The results of the current study were in agreement with those of previous studies with respect to the confounding effects of demographic factors. Among the demographic characteristics we analysed in the regression model, only age was found to be a significant factor in predicting high TSH. In the healthy adult population, mean TSH increases with age [19]. Although many studies report a positive association between serum TSH within the normal range and BMI, we did not find any significant association in the regression model [20, 21].

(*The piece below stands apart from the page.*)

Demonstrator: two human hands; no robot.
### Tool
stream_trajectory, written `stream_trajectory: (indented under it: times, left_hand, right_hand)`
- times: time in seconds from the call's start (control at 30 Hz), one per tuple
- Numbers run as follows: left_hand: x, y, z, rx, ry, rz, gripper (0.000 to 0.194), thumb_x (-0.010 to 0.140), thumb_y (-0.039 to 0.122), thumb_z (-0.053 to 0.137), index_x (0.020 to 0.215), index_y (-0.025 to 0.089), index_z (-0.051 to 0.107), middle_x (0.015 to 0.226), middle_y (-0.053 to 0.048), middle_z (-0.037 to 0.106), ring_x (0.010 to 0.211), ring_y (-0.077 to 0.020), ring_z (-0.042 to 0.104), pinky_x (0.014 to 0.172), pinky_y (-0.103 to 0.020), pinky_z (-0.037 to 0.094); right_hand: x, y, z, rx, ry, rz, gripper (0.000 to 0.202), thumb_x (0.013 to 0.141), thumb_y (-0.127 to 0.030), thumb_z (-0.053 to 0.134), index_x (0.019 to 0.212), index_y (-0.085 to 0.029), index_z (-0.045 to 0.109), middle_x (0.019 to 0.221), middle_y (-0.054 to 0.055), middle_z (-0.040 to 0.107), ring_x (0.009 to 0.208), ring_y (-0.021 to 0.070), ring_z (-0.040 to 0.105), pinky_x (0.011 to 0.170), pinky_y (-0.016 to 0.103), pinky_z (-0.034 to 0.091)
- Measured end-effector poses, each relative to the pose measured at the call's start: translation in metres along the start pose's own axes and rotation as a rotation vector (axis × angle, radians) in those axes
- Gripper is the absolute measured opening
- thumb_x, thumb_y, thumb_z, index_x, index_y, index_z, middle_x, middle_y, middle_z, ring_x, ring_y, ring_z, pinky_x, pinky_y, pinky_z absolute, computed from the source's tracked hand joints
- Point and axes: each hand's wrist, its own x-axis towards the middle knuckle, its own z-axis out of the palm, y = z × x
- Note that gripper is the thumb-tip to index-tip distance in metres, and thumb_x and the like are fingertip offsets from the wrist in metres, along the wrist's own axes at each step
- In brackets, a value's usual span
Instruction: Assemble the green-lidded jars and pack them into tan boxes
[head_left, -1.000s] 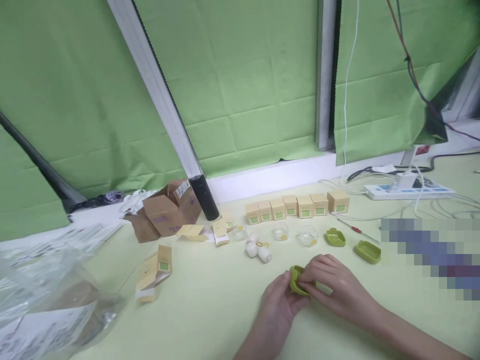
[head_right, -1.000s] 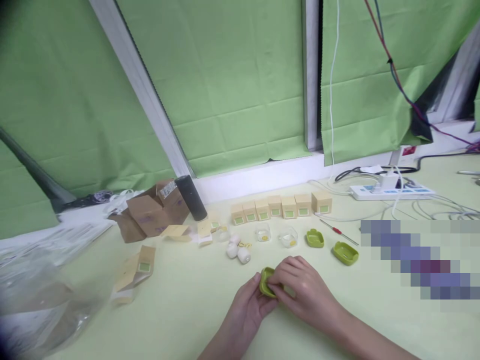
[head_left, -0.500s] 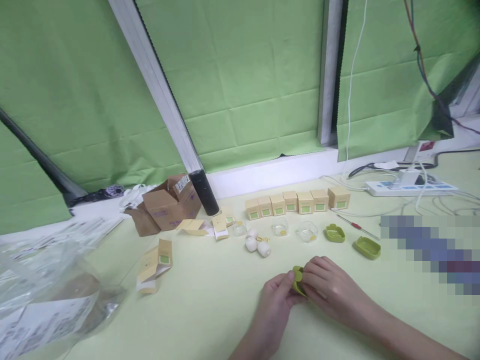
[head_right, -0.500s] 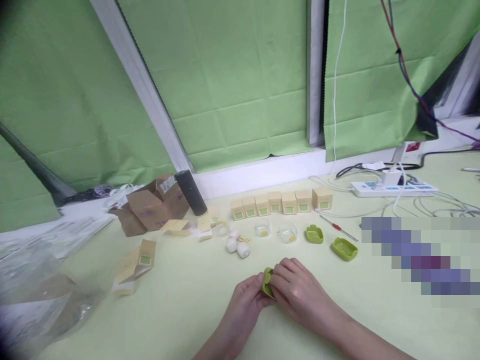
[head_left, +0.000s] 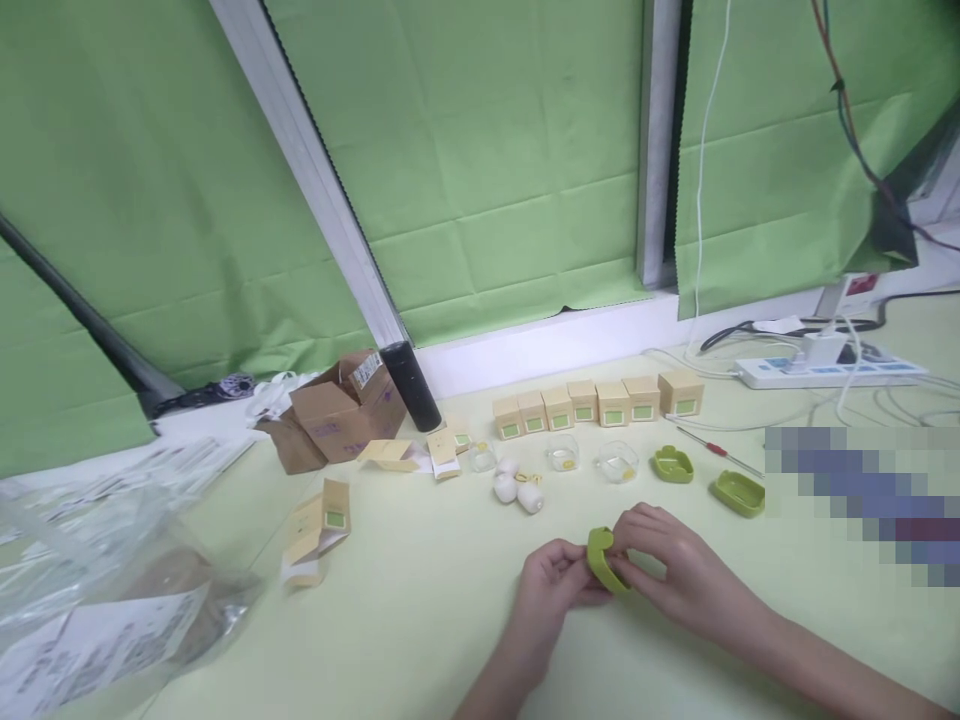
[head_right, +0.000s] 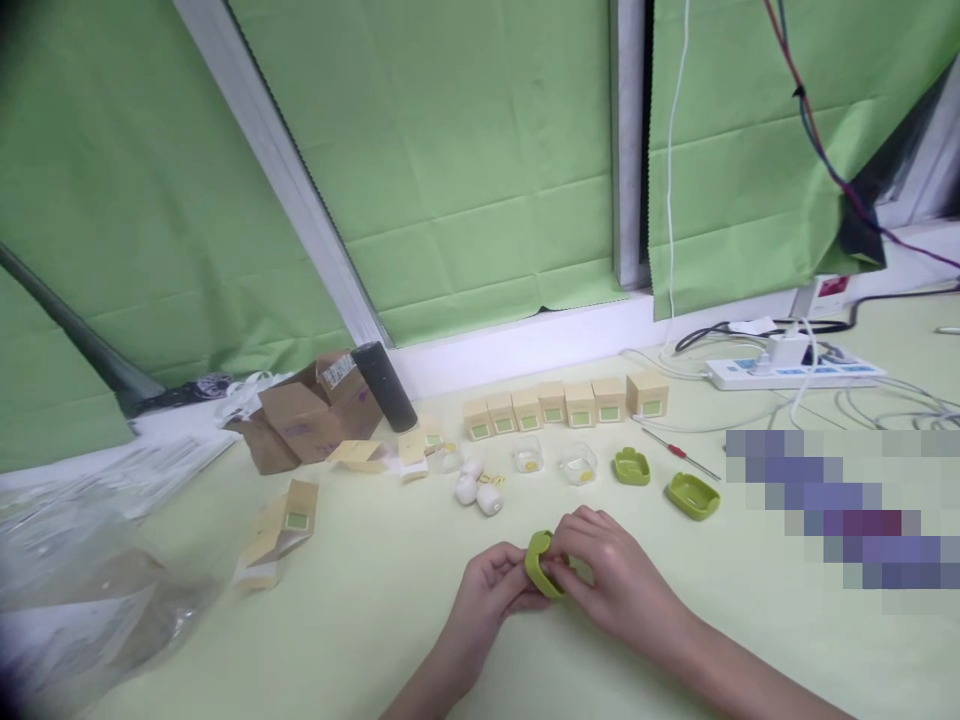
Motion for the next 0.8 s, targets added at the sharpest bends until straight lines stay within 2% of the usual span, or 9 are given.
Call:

One possible explanation for the findings of the present study is that the exposure ascertainment procedure did not account for variation due to individual consumption patterns of water. Even though all residents in the contaminated area reported consuming groundwater from the area, the possibility of them relying on several water sources cannot be ruled out. This was a major limitation of the study, and this can be rectified only by individual measurement of perchlorate exposure using urinary perchlorate estimation.

4.1. Recommendations

(1)Biomonitoring of perchlorate exposure in this population by measuring urinary perchlorate levels.(2)Routine environmental surveillance of perchlorate levels in the groundwater.(3)Small amount of iodine supplementation can modify the goitrogenic effects of perchlorate in drinking water [22].(4)Analytical research studies which measure individual exposures such as urinary perchlorate with the additional use of indirect biomarkers for perchlorate.(5)Measures to educate the residents on proper storage of iodised salt at home so as to maintain the iodine content at 15 ppm.

5. Conclusion

The authors concluded that the data from the current ecological study was not consistent with a causal association between thyroid function and exposure to perchlorate in the groundwater used for drinking purpose. However, the present study is subject to ecological fallacy. We carried out the study under the assumption that the geographically delineated exposures to perchlorate validly represent those of the population in the contaminated area. Further investigation of the hypothesis is warranted using analytical studies that incorporate individual measurement of perchlorate exposure in the contaminated area using urinary perchlorate estimations.

Abbreviations

NIS:Sodium/iodine symporter
TSH:Thyroid-stimulating hormone
APEP:Ammonium Perchlorate Experimental Plant
ppb:Parts per billion
T4:Thyroxine 4
TPO:Thyroid peroxidase
NIIST:National Institute for Interdisciplinary Science and Technology
CUSAT:Cochin University of Science and Technology
BMI:Body mass index
USEPA:United States Environmental Protection Agency
BDL:Below detectable levels
NHANES:National Health and Nutrition Examination Survey
IQ:Intelligence quotient
ppm:Parts per million.

Data Availability

The data used to support the findings of this study can be made available on request.

Ethical Approval

The authors of this publication had research funding from the Indian Space Research Organisation (ISRO). The terms of this arrangement have been reviewed and approved by a specially constituted ethics committee headed by the district collector.

Conflicts of Interest

The authors declare that there are no conflicts of interest.

Acknowledgments

Thanks are due to the Indian Space Research Organisation for funding and the National Institute for Interdisciplinary Science and Technology (NIIST) and CUSAT (Cochin University of Science and Technology) for technical assistance.